Conf. semis: Beat Houston in six games.
Pace: 92.7 (13)
OffRtg: 112.9 (3)
DefRtg: 106.1 (5)
NetRtg: +6.8 (3)
Spurs playoffs notes:
– Have outscored their opponents by 12 total points in the first, second and third quarters, and by 67 points in the fourth.
– Have taken 30.8 percent of their shots from the restricted area, up from 27.7 percent in the regular season. That’s the biggest increase from the regular season to the playoffs.
– Outscored the Rockets by 76 points in the paint, the biggest differential in the conference semifinals.
– LaMarcus Aldridge leads the postseason with 85 post-up possessions, 48 more than any other player. Among the 10 players with at least 20 post-up possessions, his 1.02 points scored per possession ranks second.
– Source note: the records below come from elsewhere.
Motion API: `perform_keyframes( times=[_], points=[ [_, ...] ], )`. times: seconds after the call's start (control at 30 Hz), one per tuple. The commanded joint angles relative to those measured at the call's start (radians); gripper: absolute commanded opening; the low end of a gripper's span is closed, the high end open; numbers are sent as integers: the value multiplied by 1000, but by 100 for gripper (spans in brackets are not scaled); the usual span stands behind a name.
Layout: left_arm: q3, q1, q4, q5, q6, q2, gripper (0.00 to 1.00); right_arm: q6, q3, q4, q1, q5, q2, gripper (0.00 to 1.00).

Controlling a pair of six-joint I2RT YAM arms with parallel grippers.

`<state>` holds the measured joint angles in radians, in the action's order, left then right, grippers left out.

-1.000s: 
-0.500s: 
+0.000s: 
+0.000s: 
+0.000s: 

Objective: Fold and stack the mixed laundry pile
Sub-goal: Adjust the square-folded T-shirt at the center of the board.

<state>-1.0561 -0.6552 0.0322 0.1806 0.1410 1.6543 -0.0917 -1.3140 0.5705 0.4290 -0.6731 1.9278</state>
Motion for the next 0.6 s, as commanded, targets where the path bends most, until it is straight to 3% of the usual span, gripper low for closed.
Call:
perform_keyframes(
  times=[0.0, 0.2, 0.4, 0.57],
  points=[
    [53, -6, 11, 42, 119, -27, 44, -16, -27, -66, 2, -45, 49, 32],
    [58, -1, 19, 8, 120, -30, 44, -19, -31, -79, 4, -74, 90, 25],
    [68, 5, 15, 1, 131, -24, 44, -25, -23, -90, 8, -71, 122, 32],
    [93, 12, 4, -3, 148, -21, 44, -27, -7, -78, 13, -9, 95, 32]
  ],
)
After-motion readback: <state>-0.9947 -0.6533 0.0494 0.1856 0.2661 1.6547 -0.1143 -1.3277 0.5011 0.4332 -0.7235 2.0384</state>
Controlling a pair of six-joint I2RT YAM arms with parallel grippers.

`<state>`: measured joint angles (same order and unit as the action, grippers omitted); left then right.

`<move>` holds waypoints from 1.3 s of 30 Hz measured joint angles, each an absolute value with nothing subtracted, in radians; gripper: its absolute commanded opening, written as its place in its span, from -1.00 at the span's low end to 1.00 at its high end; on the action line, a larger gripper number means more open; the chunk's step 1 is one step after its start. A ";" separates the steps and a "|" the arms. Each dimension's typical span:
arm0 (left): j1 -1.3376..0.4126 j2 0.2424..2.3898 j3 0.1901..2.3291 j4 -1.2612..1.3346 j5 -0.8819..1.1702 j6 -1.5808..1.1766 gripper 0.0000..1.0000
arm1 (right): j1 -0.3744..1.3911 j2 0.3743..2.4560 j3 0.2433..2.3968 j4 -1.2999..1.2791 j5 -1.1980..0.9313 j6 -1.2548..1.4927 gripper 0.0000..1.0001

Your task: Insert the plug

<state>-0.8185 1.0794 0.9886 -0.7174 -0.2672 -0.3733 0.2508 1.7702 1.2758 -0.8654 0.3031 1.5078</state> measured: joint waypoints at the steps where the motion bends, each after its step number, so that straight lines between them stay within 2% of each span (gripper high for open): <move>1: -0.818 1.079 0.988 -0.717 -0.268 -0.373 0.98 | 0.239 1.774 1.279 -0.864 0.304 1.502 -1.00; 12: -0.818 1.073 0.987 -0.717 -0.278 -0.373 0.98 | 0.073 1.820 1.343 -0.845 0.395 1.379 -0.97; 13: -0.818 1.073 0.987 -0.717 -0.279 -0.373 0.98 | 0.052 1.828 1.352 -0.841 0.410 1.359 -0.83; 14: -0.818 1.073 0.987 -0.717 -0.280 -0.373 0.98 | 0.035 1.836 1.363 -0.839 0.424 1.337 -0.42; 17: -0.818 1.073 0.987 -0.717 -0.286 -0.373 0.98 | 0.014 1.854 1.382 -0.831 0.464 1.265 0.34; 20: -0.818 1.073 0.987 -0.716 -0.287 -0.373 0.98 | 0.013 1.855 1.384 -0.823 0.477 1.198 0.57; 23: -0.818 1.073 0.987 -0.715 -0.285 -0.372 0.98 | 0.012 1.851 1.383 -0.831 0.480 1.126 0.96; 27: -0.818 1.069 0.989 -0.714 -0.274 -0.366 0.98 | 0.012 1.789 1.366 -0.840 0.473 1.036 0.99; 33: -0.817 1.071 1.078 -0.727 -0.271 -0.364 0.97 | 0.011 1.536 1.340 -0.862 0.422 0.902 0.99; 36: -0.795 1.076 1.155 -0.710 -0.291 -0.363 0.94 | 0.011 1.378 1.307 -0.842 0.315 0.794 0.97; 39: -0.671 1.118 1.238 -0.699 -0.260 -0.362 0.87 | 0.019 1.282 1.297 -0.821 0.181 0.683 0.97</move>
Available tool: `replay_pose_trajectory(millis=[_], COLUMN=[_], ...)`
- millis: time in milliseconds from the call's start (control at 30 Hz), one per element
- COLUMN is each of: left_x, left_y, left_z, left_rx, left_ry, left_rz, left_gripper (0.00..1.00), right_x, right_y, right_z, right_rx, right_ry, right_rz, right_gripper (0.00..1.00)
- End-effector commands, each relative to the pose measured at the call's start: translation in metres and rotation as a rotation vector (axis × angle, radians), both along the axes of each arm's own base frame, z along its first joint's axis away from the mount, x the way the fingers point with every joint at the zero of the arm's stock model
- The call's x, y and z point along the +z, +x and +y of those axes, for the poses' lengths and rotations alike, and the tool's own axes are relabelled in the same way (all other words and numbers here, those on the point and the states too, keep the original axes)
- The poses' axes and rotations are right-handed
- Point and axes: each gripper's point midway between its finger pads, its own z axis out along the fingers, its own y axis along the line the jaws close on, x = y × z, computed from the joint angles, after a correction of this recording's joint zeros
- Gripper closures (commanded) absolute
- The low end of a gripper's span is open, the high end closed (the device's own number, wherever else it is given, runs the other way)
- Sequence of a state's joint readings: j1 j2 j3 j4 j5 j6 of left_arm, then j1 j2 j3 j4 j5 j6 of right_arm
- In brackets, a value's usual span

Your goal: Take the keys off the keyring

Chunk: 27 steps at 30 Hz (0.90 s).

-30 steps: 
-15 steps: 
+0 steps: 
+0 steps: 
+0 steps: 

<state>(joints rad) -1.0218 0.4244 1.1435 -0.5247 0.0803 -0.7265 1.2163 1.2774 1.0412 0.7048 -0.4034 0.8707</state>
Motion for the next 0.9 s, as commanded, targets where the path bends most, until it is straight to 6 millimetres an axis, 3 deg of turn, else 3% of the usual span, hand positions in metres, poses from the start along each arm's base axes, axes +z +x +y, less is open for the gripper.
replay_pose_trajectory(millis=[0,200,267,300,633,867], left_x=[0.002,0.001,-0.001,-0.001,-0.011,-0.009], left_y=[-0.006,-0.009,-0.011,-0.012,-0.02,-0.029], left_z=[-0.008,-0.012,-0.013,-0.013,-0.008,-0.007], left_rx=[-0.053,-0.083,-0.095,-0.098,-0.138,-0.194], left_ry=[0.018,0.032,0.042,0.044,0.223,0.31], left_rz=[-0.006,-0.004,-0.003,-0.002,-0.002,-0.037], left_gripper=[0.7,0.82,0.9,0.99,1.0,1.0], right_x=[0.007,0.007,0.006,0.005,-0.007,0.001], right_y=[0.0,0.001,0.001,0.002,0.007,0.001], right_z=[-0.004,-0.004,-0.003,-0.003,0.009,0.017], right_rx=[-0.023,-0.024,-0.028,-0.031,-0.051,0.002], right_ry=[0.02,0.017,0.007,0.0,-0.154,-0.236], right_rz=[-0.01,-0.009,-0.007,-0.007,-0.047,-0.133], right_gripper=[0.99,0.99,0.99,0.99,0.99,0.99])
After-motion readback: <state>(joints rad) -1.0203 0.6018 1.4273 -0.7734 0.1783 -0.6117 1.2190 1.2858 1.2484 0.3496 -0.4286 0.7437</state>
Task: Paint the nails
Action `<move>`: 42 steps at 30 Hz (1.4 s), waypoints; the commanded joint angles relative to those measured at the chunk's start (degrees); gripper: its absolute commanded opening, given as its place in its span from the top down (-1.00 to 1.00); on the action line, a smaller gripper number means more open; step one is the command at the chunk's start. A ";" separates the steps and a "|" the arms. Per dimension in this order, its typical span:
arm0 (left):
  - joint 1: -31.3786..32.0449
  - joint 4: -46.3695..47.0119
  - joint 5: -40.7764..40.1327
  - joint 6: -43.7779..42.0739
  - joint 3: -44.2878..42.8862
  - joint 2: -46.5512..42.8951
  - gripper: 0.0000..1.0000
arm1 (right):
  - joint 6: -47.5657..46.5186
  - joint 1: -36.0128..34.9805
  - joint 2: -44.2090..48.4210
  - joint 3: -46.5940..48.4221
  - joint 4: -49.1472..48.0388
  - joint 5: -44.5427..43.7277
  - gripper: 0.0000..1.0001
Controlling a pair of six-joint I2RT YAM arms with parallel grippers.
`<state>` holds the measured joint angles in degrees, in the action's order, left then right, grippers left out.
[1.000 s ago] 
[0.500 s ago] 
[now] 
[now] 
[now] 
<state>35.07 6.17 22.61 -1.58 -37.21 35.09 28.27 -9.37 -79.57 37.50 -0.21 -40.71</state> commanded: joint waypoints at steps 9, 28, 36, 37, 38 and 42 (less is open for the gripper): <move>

Pau Gasol’s 0.57 points per possession ranks ninth.
– Aldridge has also attempted 12 more mid-range shots than any other player, but he has an effective field-goal percentage of just 31.7 percent on catch-and-shoot jumpers, the worst mark among players who have attempted at least 25 in the playoffs.
– Leonard leads the postseason with four clutch 3-pointers (on six attempts). He has shot 61.3 percent from the field (and 6-for-7 from 3-point range) in the fourth quarter, the best mark among players who have taken at least 25 fourth-quarter shots in the playoffs. Aldridge (53.8 percent) and Jonathan Simmons (52.9 percent) are two of the other five players who have shot better than 50 percent on at least 25 fourth-quarter shots.
– Manu Ginobili’s effective field-goal percentage of 35.7 percent is the worst among players who have taken at least 50 shots in the playoffs.
Season series: Spurs won 2-1 (1-1 at Golden State)
Oct. 25 @ GSW – Spurs 129, Warriors 100
Mar. 11 @ SAS – Spurs 107, Warriors 85
Mar. 29 @ SAS – Warriors 110, Spurs 98
GSW OffRtg: 100.7 (16th vs. SAS)
SAS OffRtg: 112.9 (2nd vs. GSW)
– The first meeting was the first game of the season for both teams. The second meeting was played without Curry, Thompson, Durant, Draymond Green and Iguodala for Golden State, and without Parker, Aldridge and Leonard for San Antonio. Durant also missed the third meeting, while Danny Green missed the first meeting.
– Only the Raptors scored more points per 100 possessions against the Warriors than the Spurs did this season, and only the Celtics held the Warriors to fewer points per 100 possessions than the Spurs did this season. The points differential of 39 points was the Warriors’ worst in a season series in the last four seasons.
– The Spurs grabbed 35.2 percent of available offensive rebounds, their highest mark against any opponent and the highest mark of any team against the Warriors. The Spurs’ 26 second-chance points in the season opener were the most allowed by the Warriors all season. Aldridge’s eight offensive rebounds in that game were tied for the most in a game against the Warriors and his five blocks in the third meeting were tied for the most blocks in the game against the Warriors.
– The Warriors averaged just 13.3 fastbreak points, their lowest mark against any opponent.
– Leonard’s 15 free-throws in the first meeting were the most he attempted in any game this season. He shot just 1-for-10 with Matt Barnes defending him this season, a mark which includes two games in which Barnes was playing for the Sacramento Kings. Leonard missed all eight of his 3-point attempts against the Warriors.
– David West (plus-4) was the only Warriors player with a positive plus-minus over the three games.
– Ian Clark’s 15 field goals in the second meeting were the most in a game against the Spurs this season.